Des changements souhaités par des éleveurs affaiblis


L'année 2021 a été marquée au fer rouge pour les éleveurs de porcs du Québec, qui subissent encore les contrecoups de la pandémie, des bouleversements mondiaux sur le marché d'exportation du porc et de la grève de huit mois des employés de l'usine Olymel de Vallée-Jonction.


Cette succession d'événements les a laissés avec 12,7 M$ de moins dans les poches au terme de la dernière année, alors qu'ils auraient pu terminer avec un surplus de 1 M$ si ce n'avait été de ces éléments sans précédent. Et cette pression financière se poursuit en 2022, avec la balance des frais liés à la grève chez Olymel que les éleveurs continuent de devoir assumer, en plus de ceux liés au détournement de porcs vers les États-Unis pour pallier la baisse d'achats de 530 000 porcs par année de leur principal acheteur Olymel.
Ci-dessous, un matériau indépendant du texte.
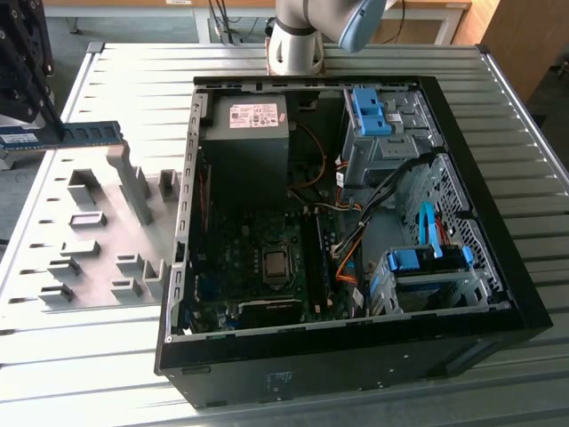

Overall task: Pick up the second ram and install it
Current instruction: 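Pick up the second ram and move it above second insertion slot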

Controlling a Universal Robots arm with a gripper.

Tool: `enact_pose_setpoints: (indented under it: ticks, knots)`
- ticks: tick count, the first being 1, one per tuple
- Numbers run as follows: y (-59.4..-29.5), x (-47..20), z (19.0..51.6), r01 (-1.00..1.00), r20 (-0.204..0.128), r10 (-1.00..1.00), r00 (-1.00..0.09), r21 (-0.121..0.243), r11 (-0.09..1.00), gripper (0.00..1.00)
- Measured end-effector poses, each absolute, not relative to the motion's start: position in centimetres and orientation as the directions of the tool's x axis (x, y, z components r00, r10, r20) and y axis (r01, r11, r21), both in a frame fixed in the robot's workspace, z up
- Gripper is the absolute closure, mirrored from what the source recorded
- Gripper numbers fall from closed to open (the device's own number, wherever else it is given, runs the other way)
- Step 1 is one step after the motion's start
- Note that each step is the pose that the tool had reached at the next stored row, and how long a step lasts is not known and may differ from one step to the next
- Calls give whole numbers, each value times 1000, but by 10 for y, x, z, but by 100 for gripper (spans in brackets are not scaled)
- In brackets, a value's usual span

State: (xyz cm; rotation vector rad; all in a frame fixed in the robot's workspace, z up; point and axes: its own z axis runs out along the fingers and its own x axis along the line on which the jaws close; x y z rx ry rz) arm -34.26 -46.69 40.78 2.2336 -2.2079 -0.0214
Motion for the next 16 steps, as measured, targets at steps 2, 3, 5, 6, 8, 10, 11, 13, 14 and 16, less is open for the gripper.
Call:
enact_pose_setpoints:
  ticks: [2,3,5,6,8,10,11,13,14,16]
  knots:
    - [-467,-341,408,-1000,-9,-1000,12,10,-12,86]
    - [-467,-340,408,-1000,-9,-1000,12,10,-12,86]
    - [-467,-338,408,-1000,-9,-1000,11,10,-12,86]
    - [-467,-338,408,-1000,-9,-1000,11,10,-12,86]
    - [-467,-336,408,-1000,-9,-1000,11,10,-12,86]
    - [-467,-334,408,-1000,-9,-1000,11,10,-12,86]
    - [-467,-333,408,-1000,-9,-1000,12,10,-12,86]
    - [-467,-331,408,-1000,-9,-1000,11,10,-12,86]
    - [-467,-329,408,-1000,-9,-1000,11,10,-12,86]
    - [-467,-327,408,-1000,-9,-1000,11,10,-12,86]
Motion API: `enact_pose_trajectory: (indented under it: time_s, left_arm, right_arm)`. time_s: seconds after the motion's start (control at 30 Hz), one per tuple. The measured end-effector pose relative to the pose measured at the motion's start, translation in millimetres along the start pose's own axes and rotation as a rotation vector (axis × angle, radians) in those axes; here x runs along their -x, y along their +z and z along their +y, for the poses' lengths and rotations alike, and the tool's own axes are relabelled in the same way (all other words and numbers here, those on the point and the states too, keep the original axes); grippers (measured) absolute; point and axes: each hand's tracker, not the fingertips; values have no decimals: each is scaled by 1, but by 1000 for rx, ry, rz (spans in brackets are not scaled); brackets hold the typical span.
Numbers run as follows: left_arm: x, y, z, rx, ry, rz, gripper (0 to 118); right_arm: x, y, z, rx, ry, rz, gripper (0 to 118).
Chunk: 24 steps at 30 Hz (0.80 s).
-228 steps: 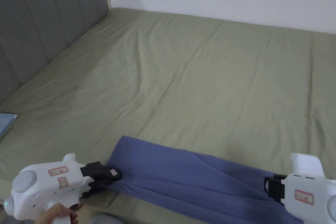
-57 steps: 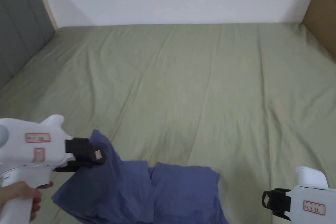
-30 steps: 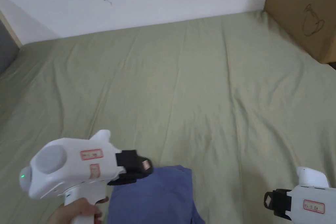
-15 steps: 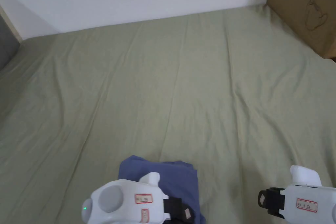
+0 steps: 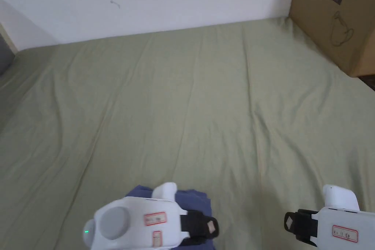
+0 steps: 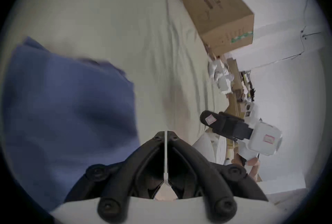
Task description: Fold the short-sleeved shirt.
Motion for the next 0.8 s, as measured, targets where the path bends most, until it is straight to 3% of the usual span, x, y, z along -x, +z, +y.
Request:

Réunis en assemblée générale annuelle à Québec les 9 et 10 juin, les éleveurs ont donc adopté une série de résolutions pointant toutes vers un objectif commun: revoir les programmes en place et réadapter les outils et les règles dont ils disposent pour éviter qu'une telle situation ne se reproduise. Par exemple, ils souhaitent que le programme d'assurance stabilisation des revenus (ASRA) soit adapté pour mieux correspondre à leur réalité sur le terrain, notamment au regard du modèle de ferme-type qui est utilisé pour calculer les montants assurés. Cette demande a d'ailleurs été bien accueillie par le ministre de l'Agriculture, André Lamontagne, venu rencontrer les éleveurs le 9 juin. Par contre, ce dernier s'est montré moins ouvert à d'autres requêtes, dont la mise en place d'un programme d'aide ponctuelle pour les aider à traverser la crise, et d'un autre pour soutenir financièrement la transition des éleveurs de porcs qui devront ou désireront quitter la production de manière permanente ou temporaire.


D'autres résolutions ont également été adoptées pour que les Éleveurs de porcs du Québec trouvent, avec les acheteurs, notamment dans le cadre des négociations pour la nouvelle Convention de mise en marché, un mécanisme de gestion de la production plus efficace dans l'avenir.